On 5 May 1978, the article "Putting into Effect the Socialist Principle of Distribution According to Work", elaborated on the idea that China was still at the first stage of reaching pure communism[2] and that it had not become a truly socialist society.[2] It is said[by whom?] that the article was written on the orders of Deng Xiaoping, so as to "criticize and repudiate" the beliefs of the communist left.[3] The term reappeared at the 6th plenum of the 11th Central Committee on 27 June 1981 in the document, "Resolution on Certain Questions in the History of our Party since the Founding of the PRC".[4] Hu Yaobang, the CPC's general secretary, used the term in his report to the 12th CPC National Congress on 1 September 1982.[4] It was not until the "Resolution Concerning the Guiding Principle in Building Socialist Spiritual Civilization" at the 6th plenum of the 12th Central Committee that the term was used in the defense of the economic reforms which were being introduced.[4]

At the 13th CPC National Congress, acting CPC General Secretary Zhao Ziyang, on behalf of the 12th Central Committee, delivered the report "Advance Along the Road of Socialism with Chinese characteristics".[5] He wrote that China was a socialist society, but that socialism in China was in its primary stage;[5] a Chinese peculiarity which was due to the undeveloped state of the country's productive forces.[5] During this phase of development, Zhao recommended introducing a planned commodity economy on the basis of public ownership.[5] The main failure of the communist right, according to Zhao, was that they failed to acknowledge that China could reach socialism by bypassing capitalism. The main failure of the communist left was that they held the "utopian position" that China could bypass the primary stage of socialism, in which the productive forces are to be modernized.[6] On 25 October 1987, Zhao further expounded on the concept of the primary stage of socialism, and said that the Party line was to follow "One Center, Two Basic Points"; the central focus of the Chinese state was economic development, but that this should occur simultaneously through centralized political control (i.e., the Four Cardinal Principles) and upholding the policy of reform and opening up.[4]
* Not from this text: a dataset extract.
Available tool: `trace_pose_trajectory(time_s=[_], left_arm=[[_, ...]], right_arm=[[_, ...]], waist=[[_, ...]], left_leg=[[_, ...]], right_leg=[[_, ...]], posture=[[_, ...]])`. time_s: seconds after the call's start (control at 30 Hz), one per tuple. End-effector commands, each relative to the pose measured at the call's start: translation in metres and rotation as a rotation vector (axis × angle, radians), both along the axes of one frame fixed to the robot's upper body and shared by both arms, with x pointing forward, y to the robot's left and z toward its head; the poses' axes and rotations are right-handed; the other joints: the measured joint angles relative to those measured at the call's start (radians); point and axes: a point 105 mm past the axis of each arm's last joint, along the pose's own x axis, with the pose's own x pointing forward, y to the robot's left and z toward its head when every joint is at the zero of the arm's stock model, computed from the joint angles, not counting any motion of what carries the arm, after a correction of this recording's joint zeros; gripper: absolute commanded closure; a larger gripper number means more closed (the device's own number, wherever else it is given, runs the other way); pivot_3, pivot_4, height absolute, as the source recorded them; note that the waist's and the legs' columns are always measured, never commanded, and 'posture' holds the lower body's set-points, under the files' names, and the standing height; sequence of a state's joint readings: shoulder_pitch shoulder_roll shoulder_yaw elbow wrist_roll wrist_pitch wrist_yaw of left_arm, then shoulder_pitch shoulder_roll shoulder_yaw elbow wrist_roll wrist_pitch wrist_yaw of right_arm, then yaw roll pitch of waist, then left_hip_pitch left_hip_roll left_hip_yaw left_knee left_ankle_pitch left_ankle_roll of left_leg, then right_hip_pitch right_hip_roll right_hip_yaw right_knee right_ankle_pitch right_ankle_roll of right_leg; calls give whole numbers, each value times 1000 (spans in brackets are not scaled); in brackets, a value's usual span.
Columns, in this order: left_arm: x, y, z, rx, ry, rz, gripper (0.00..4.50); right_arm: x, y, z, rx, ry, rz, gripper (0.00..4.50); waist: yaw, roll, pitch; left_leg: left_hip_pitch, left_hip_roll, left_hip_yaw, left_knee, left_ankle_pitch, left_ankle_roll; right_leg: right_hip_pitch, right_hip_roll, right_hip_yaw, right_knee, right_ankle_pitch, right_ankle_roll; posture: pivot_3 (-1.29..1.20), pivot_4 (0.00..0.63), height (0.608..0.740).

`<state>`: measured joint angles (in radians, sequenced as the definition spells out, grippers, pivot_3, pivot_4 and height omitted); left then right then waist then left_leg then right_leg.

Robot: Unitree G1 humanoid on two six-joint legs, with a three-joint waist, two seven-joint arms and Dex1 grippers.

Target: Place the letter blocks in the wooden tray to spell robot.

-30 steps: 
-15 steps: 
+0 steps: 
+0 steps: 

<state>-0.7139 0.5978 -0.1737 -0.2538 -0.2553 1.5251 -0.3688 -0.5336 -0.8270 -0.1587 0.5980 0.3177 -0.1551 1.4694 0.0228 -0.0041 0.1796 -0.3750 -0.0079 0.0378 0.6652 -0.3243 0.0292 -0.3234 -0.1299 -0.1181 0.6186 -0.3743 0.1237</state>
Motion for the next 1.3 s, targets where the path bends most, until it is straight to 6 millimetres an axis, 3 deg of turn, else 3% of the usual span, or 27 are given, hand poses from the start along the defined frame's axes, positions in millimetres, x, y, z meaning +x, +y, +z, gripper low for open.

CPC General Secretary Jiang Zemin further elaborated on the concept ten years later; first during a speech to the Central Party School on 29 May 1997 and again in his report to the 15th CPC National Congress on 12 September 1997.[4] According to Jiang, the 3rd plenum of the 11th Central Committee correctly analyzed and formulated a scientifically correct program for the problems facing China and socialism.[4] In Jiang's words, the primary stage of socialism was an "undeveloped stage".[4] The fundamental task of socialism is to develop the productive forces, therefore the main aim during the primary stage should be the further development of the national productive forces.[4] The primary contradiction in Chinese society during the primary stage of socialism is "the growing material and cultural needs of the people and the backwardness of production".[4] This contradiction will remain until China has completed the process of primary stage of socialism, and because of it, economic development should remain the CPC's main focus during this stage.[4]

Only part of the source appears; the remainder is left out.